What you need is to use the CMS in Elements. Unfortunately, it requires Markdown files.
So what you do is:
Find the MarkDownload (MD) plug-in for Safari.
On each page of your blog site, use MD to create a Markdown file of the page.
Using a Markdown editor, such as One Markdown, strip out any non-post text, and save that file in a folder somewhere.
Go through every markdown file in that folder and add the appropriate header information to it at the top. This can typically done with a macro/key substitute, though you may have to manually enter dates.
Drag all the edited Markdown files in that folder to a CMS folder in Elements, and then use the CMS components to display them. Warning: there are some tricky bits to this that you might need help with (I know I do from time to time).
@dan if you’re reading this, what would you give me if I wrote a “How to make an Elements Blog” ebook (based on the site I sent you via email that I created with the Microblog project)? Not looking for money, but the CMS is such a pain point for so many it really needs a good step-by-step, point-by-point, explanation-by-explanation resource.
Thom, speaking of the right tools, I can’t get past step 1 so far. “Find the MarkDownload (MD) plug-in for Safari.”
Where do I find the Safari Markdown plugin? When I search for MarkDownload (MD) plug-in for Safari in the App store, all kinds of apps show up that have nothing to do with saving a page as a markdown file.
I’ve downloaded Mark Down Editor but it’s not a plugin. I downloaded Single File plugin that saves the page as html and I downloaded Copy Link in Markdown that copies only the link.
It’s also unclear to me if this method will maintain photos associated with my posts.

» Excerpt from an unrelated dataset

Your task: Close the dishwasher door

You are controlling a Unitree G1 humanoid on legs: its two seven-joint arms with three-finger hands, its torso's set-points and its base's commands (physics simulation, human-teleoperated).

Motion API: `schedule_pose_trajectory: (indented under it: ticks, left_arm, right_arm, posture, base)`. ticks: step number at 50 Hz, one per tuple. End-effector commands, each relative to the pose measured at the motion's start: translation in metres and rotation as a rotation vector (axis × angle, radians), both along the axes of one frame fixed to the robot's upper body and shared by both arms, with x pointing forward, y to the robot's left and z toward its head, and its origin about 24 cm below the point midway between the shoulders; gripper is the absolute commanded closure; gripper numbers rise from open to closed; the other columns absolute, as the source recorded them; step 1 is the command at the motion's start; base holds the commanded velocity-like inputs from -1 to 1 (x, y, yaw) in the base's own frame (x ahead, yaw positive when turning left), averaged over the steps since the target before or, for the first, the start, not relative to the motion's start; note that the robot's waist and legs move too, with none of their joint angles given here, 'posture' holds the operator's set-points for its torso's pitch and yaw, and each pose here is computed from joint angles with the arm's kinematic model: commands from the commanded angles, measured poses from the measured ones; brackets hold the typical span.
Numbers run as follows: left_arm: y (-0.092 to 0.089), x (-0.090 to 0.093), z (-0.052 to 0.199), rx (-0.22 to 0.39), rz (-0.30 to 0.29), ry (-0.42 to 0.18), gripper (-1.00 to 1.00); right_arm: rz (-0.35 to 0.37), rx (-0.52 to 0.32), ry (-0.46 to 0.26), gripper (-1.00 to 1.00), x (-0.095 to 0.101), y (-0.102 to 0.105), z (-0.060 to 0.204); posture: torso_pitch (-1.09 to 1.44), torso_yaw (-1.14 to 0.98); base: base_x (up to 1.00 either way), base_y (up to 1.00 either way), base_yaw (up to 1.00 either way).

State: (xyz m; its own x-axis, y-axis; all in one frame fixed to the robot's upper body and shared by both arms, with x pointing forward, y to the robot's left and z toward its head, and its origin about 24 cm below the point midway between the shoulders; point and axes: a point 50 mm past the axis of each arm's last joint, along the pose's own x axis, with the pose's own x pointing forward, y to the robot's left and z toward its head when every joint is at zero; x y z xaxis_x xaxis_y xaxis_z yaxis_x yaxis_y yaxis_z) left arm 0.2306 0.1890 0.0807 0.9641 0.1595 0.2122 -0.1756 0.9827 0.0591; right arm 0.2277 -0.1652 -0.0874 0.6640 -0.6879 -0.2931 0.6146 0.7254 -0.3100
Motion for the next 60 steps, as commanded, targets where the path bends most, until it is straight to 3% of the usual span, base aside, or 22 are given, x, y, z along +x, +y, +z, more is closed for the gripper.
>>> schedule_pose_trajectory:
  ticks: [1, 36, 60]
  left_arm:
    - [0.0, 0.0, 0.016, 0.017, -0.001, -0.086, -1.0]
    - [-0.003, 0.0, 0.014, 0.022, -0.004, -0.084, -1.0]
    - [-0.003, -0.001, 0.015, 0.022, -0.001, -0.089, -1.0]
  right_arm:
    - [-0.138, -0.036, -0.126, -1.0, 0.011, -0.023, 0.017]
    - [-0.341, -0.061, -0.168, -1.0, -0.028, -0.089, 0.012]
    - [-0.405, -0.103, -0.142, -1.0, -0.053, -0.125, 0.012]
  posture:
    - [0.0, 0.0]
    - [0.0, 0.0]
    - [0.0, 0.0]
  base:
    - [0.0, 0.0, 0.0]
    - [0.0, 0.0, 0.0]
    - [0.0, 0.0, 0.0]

Also note that some of the Markdown things described in Markdown Editor don’t work in the CMS.
As for images, you should get them when you clip the page with MarkDownload. But it’ll be an inline reference. One of the things that just needs more step-by-step documentation is how to handle external image references in the CMS properly.
As I noted, the process is convoluted for the moment. It involves a lot of steps for each blog page you want to move from an existing site to an Elements CMS one. But if you do the process right a few times, it starts to become second nature. For sites with a ton of blog posts, you’ll be cranking for awhile. For that I’d recommend just staying in your old site and strip all your pages into Markdown with MarkDownload into a folder somewhere, then use One Markdown to clean them all up, and only then move them into Elements.